El rostro del Rey Huai se ensombreció ligeramente y permaneció en silencio un buen rato. En este mundo, lo más difícil de refutar son las propias palabras… porque si las contradices, sin duda te estás dando una bofetada en la cara.
—¡Insolente muchacho! ¡¿Quién te ha dado derecho a hablar aquí?! —El jefe del clan Jiufang, Jiufang Kui, no pudo contenerse más y se puso de pie rugiendo. Ante cinco jin de Cristal Divino de la Vena Púrpura, nadie en todo el Reino Huanyao podría mantener la calma.
—Príncipe Huai, no haga caso de este muchacho. —Helian Peng dijo con voz grave—. Yun Che, ¿qué te crees que eres? ¿Tienes derecho a vociferar ante el Príncipe Huai? Lárgate de aquí ahora mismo.
—¡Jajajajaja! —Yun Che se echó a reír a carcajadas. Negó con la cabeza, mirando al Rey Huai y a los siete clanes guardianes con total desprecio y burla—: Si nosotros perdemos, el Clan Yun perderá su misión, su estatus y su gloria de diez mil años. Y sin embargo, aun ante un resultado tan cruel, y estando en una desventaja absoluta, ¡todavía nos atrevemos a luchar!

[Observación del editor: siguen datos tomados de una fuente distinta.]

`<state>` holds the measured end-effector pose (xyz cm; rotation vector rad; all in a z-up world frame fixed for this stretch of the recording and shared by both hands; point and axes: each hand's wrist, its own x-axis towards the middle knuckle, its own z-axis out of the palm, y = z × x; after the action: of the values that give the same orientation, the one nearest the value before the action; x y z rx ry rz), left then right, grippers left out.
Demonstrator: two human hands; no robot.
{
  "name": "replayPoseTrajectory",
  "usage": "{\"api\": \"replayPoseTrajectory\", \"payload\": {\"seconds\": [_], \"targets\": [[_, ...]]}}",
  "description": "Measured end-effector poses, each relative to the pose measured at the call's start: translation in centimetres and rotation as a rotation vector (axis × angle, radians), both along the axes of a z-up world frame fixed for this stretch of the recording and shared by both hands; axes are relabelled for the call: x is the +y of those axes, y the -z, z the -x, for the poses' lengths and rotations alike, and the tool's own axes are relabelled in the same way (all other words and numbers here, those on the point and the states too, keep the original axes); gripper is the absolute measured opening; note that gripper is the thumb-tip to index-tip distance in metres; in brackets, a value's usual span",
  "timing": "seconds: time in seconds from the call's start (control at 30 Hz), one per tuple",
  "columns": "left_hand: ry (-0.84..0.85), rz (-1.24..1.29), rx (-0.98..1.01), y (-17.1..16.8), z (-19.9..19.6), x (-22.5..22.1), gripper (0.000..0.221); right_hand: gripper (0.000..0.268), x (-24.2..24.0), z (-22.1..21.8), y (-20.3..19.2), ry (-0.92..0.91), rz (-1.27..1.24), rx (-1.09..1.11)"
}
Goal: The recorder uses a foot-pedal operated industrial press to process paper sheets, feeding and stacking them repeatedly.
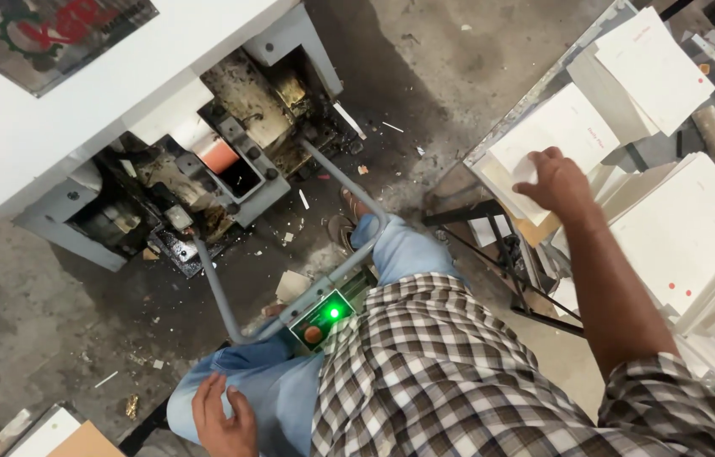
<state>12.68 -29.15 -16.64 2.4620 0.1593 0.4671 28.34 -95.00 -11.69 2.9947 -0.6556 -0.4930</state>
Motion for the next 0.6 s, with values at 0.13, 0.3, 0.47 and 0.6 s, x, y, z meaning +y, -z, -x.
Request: {"api": "replayPoseTrajectory", "payload": {"seconds": [0.13,0.3,0.47,0.6], "targets": [[-0.04,0.037,0.036,0.4,0.5,0.4,0.023,0.073,-1.1,-0.9,-2.3,0.08,-0.299,0.005],[-0.056,0.061,0.045,-0.1,0.1,0.3,0.024,0.071,-3.5,-1.3,-1.2,0.062,-0.34,0.03],[0.047,-0.022,0.009,-2.5,-2.3,-0.6,0.025,0.071,-4.2,-1.1,-0.4,0.059,-0.411,-0.03],[0.103,-0.002,0.033,-6.2,-6.3,-2.4,0.024,0.067,-2.4,-0.7,-0.9,0.07,-0.35,0.058]]}}
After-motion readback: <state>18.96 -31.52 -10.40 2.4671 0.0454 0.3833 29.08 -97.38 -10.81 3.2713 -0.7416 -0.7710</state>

—Y si ustedes pierden, ¡solo pierden cinco jin de Cristal Divino de la Vena Púrpura! Comparado con la gloria de diez mil años de nuestro Clan Yun, ¡ni siquiera quinientos jin valdrían la pena! Qué lástima, qué lástima… cuando gritaban que debíamos ser expulsados, cada uno estaba más eufórico que el anterior, y ahora, cuando tienen una ventaja absoluta, y se enfrentan a una apuesta mucho menor que la nuestra, se acobardan de esta manera. ¡Imagínense, qué ridículo y patético! Tener que compartir el título de Doce Clanes Guardianes con semejante grupo, ya me da vergüenza por nuestro Clan Yun.
—¡Tú…!
—¡Y usted, Rey Huai! —Yun Che ignoró por completo las miradas asesinas de los jefes de clan, y fijó su mirada en el Rey Huai con una sonrisa fría—. Siempre está llamando a un montón de gente para expulsar a nuestro Clan Yun, siempre proponiendo un duelo, siempre hablando del bien de todo el Reino Huanyao… Pensé que tendría un temple grandioso, pero resulta que no es más que esto. Solo he propuesto una apuesta mucho menor que la nuestra, y usted ni siquiera tiene el valor de aceptarla, necesita que los que están detrás griten para protegerlo. Je, en comparación con mi padre… oh, no, ahora veo que usted ni siquiera es digno de ser comparado con mi padre.
Dicho esto, Yun Che ni siquiera se dignó a mirar al Rey Huai, se dio la vuelta y dijo a Yun Qinghong: —Padre, creo que es mejor no hacer esta competencia. Frente a un montón de cobardes ridículos, tomarse las cosas en serio con ellos solo rebaja el nivel de nuestro Clan Yun.